Hatte dieser die für den Verjährungsbeginn erforderliche Kenntnis, geht der Anspruch mit in Gang gesetzter Verjährung auf den Zessionar über. Wenn die Verjährungsfrist bereits abgelaufen war, bevor die Forderung abgetreten wurde, erwirbt der Zessionar eine bereits verjährte Forderung.

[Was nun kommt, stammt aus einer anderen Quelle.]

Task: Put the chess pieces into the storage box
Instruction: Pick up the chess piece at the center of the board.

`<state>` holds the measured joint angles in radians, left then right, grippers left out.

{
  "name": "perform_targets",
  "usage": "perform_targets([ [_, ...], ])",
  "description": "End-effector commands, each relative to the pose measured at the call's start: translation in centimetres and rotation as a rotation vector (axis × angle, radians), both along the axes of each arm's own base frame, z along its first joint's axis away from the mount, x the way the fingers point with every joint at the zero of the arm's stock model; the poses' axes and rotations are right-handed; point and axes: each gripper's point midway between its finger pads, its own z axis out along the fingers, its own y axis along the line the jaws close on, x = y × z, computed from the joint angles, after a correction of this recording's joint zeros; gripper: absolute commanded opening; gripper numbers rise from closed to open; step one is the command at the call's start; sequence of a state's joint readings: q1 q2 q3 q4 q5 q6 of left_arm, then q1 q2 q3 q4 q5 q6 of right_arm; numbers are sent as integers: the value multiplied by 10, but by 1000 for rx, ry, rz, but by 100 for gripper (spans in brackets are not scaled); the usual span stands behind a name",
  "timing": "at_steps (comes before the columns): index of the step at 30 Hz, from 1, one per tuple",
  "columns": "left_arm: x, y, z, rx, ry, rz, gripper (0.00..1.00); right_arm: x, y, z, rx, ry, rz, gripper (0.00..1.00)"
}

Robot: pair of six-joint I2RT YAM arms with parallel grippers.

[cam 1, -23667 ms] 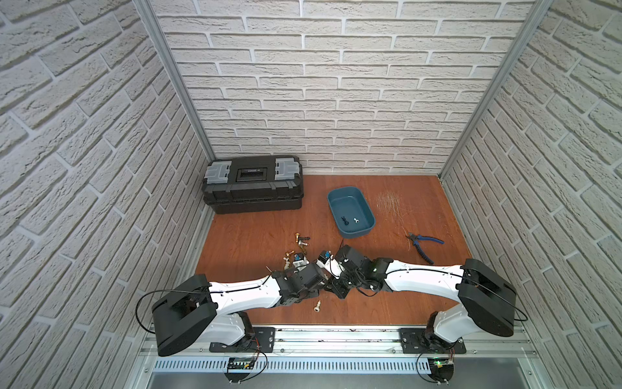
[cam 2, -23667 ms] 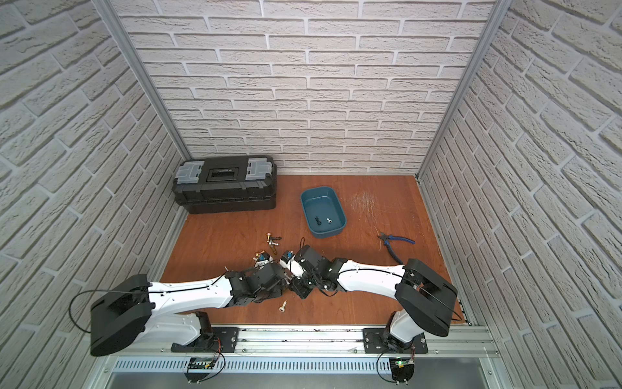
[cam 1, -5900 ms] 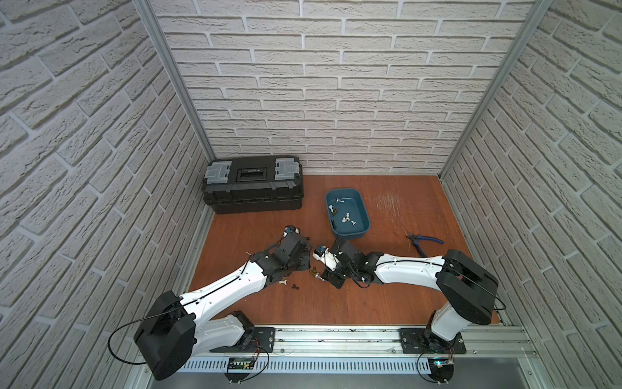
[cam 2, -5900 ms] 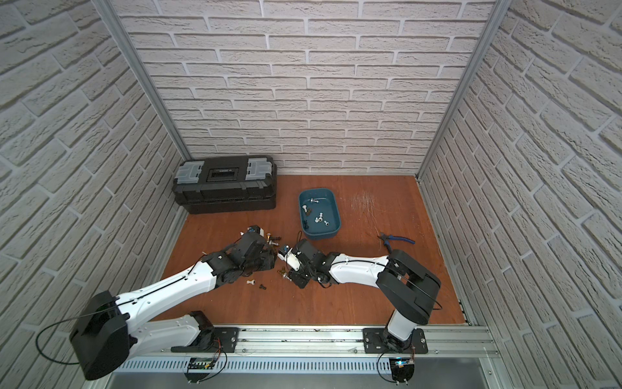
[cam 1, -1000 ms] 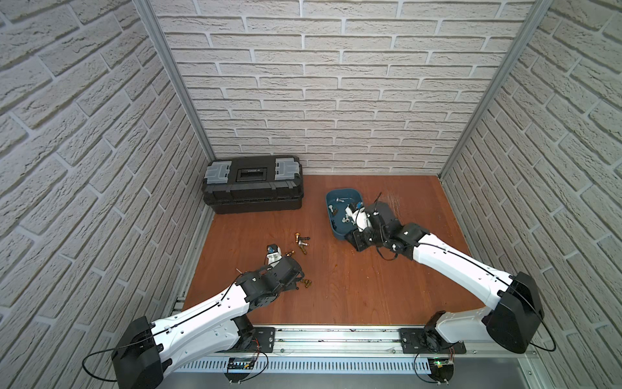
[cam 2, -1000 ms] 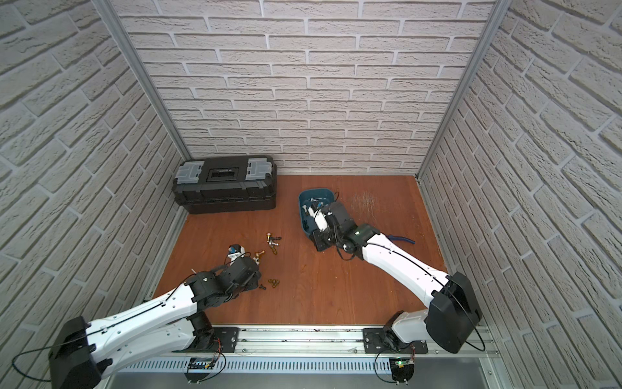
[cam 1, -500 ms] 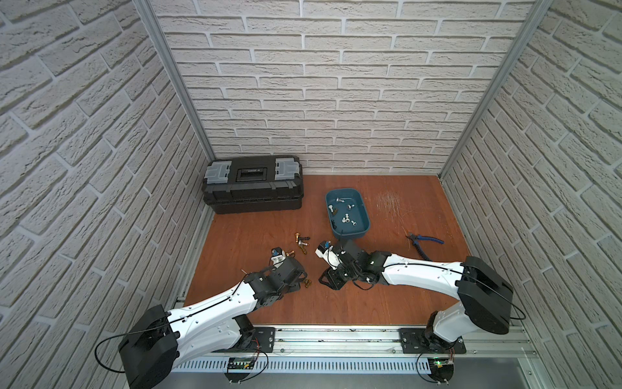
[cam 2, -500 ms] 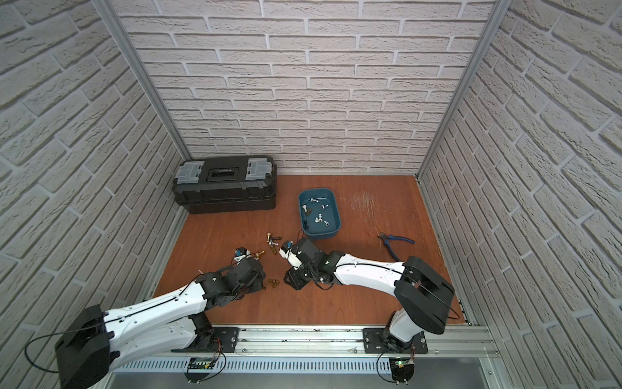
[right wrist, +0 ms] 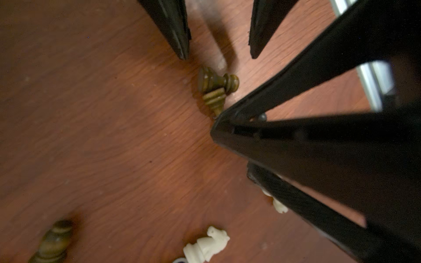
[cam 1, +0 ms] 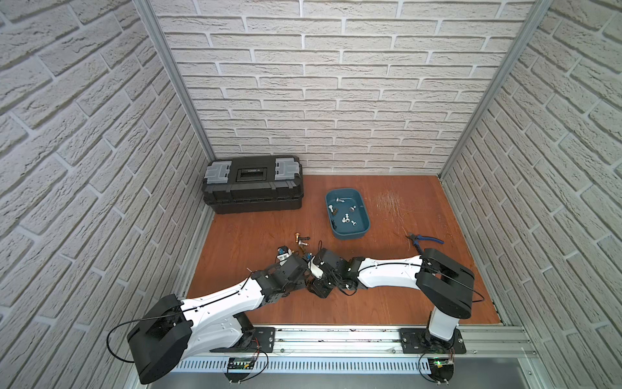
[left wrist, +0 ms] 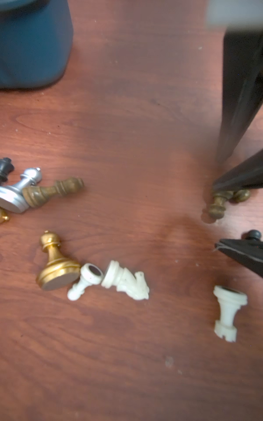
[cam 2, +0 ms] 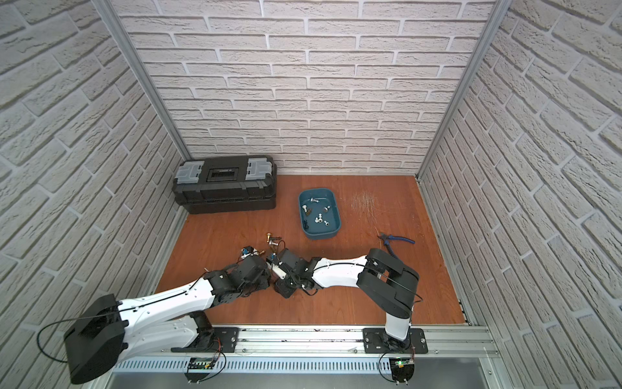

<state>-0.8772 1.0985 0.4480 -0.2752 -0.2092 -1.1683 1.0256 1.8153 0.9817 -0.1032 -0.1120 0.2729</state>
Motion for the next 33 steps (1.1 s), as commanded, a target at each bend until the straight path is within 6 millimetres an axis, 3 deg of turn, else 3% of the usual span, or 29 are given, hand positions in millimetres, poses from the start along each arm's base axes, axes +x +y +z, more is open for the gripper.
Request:
perform_targets([
  [1,1,-4,-3,-40,-2,16,40,13,6,1,-4,-77,-23,47],
  [11,-6,11,-18,-18,20,71,36,6,14,-5,-38,-68,-8,49],
  [18,-10,21,-23,-18,14,104,34,10,4,-20,-118,-43,-84,47],
  [33,-5,13,-19,3,8,66,34,14,-17,-15,-200,-62,-137,17],
])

Nur wenn der Kenntnisstand des Zedenten nicht geeignet war, die Verjährung des Anspruchs in Lauf zu setzen, ist auf den Kenntnisstand des Zessionars abzustellen. Diese Grundsätze gelten auch dann, wenn im Zusammenhang mit einer Drittschadensliquidation ein Anspruch an den wirtschaftlich betroffenen Dritten abgetreten worden ist.

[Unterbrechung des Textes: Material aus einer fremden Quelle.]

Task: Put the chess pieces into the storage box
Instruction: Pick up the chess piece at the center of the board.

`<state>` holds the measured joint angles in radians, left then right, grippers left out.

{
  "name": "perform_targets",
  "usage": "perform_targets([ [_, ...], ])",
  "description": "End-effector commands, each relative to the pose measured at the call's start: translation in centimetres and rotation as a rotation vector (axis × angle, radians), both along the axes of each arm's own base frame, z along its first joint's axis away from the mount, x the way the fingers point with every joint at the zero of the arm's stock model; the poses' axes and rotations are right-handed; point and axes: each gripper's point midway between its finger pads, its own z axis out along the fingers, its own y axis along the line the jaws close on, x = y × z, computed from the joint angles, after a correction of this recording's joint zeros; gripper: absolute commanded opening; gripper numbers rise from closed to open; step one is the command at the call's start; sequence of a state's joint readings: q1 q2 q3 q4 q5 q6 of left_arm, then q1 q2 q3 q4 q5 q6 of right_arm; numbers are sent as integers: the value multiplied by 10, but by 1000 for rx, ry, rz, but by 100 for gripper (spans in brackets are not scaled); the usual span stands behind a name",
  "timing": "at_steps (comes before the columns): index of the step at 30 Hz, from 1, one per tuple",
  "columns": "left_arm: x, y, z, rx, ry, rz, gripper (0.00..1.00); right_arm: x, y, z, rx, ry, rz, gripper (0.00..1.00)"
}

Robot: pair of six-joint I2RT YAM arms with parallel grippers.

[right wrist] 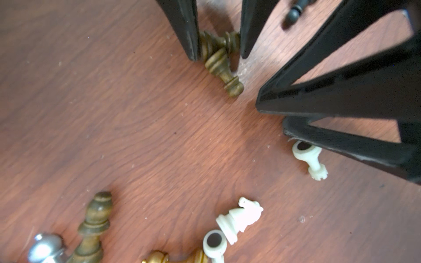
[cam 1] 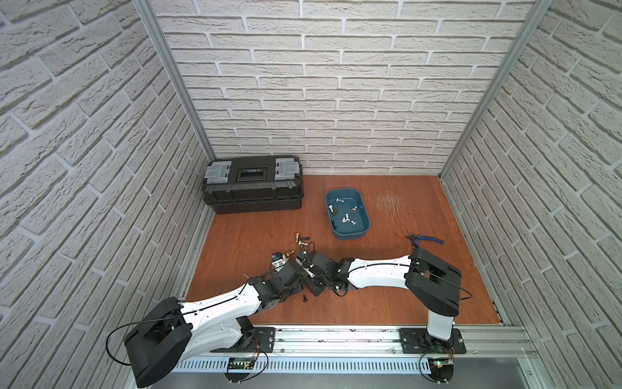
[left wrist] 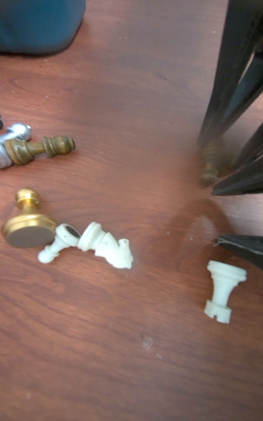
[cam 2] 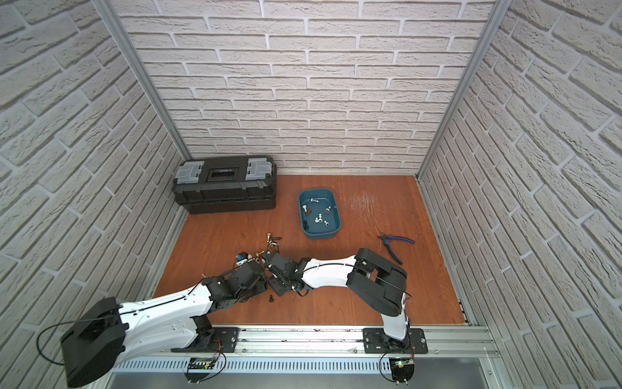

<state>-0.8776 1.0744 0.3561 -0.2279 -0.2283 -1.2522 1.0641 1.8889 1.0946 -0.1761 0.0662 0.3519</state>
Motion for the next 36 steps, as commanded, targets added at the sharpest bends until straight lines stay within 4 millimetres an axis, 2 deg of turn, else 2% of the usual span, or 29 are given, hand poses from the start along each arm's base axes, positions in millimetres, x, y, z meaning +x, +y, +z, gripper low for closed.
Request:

Andernfalls könnte ein bereits verjährter Anspruch nach einer Abtretung vom geschädigten Zessionar wieder mit Erfolg durchgesetzt werden, wenn in dessen Person die subjektiven Voraussetzungen i.S.v. § 199 Abs. 1 Nr. 2 BGB später als beim Zedenten vorliegen.
Praxishinweis
Der Entscheidung des BGH ist zuzustimmen. § 199 Abs. 1 Nr. 2 BGB stellt darauf ab, dass der Gläubiger von den den Anspruch begründenden Umständen und der Person des Schuldners Kenntnis erlangt oder ohne grobe Fahrlässigkeit erlangen müsste. Gläubiger ist der Inhaber des Anspruchs. Grundsätzlich muss demzufolge der Inhaber des Anspruchs selbst die erforderliche Kenntnis i.S.v. § 199 Abs. 1 Nr. 2 BGB haben. Dies ist in den Fällen der Drittschadensliquidation der Zedent, nicht der wirtschaftlich betroffene Dritte.

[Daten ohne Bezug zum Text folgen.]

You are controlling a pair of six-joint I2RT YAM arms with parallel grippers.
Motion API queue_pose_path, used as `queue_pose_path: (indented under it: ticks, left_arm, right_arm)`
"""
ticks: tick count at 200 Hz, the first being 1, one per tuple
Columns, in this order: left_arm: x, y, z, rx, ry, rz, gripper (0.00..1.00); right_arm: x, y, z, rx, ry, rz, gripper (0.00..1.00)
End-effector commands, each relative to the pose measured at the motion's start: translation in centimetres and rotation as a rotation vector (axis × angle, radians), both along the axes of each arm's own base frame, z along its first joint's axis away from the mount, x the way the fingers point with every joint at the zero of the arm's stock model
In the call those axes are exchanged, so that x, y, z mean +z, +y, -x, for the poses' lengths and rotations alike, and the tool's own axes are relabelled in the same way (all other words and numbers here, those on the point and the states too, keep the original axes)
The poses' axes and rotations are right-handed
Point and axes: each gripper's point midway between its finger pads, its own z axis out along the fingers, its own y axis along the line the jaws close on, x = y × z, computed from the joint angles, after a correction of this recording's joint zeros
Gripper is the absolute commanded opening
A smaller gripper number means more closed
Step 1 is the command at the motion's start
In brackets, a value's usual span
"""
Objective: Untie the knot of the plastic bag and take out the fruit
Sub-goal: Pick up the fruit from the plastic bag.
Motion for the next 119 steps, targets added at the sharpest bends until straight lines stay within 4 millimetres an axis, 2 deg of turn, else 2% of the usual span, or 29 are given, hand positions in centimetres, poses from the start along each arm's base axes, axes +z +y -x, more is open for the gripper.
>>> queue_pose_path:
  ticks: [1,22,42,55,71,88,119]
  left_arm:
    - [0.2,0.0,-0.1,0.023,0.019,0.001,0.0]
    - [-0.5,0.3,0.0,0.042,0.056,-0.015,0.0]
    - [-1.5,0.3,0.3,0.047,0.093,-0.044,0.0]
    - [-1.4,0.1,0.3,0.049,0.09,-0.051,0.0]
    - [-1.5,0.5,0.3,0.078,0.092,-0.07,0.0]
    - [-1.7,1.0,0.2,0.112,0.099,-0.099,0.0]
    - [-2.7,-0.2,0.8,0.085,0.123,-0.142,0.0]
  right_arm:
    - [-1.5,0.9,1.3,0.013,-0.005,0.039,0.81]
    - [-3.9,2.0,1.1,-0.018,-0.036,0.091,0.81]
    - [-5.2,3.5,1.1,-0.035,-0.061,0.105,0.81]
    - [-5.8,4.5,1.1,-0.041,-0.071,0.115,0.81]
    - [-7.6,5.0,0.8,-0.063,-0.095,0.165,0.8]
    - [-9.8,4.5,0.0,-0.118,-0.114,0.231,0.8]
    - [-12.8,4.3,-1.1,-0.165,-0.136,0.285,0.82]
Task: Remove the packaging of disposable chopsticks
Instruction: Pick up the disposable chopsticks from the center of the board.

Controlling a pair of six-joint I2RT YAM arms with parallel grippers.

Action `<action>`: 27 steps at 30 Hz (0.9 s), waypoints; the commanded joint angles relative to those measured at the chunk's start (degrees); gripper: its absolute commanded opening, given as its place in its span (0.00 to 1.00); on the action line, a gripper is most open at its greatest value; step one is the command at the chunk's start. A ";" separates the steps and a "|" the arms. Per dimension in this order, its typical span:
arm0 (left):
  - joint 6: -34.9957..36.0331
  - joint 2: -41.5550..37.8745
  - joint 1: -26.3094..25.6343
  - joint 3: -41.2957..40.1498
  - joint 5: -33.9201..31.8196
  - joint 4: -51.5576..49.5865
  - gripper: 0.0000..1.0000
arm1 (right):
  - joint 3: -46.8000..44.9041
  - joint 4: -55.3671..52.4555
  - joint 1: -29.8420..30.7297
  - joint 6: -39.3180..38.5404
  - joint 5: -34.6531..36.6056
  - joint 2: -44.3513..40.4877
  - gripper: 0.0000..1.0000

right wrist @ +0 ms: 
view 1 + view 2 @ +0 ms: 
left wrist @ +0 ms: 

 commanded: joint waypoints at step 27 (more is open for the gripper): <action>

Der Dritte muss sich die vorher erlangte Kenntnis bzw. die grob fahrlässige Unkenntnis des Zedenten anrechnen lassen (§§ 404, 412 BGB). Hatte der Zedent im Zeitpunkt der Abtretung keine Kenntnis bzw. keine grob fahrlässige Unkenntnis, kommt es auf die subjektive Situation des Dritten an. Eine frühere Kenntniserlangung bzw. grob fahrlässige Unkenntnis auf Seiten des Zedenten nach Abtretung der Forderung ist ohne Bedeutung.
Der Dritte kann den Schädiger nur erfolgreich in Anspruch nehmen, wenn ihm der Anspruch vom Vertragspartner des Schädigers abgetreten worden ist. Hierauf hat er einen Anspruch (§ 255 BGB). Durch diese Konstruktion wird im aufgeführten Praxisbeispiel erreicht, dass nicht der Schädiger Vorteile aus der Gefahrtragungsregelung zieht, die nur den Bauherrn schützen soll.
RA und FA für Bau- und Architektenrecht Prof. Dr. Oliver Moufang, Frankfurt a.M.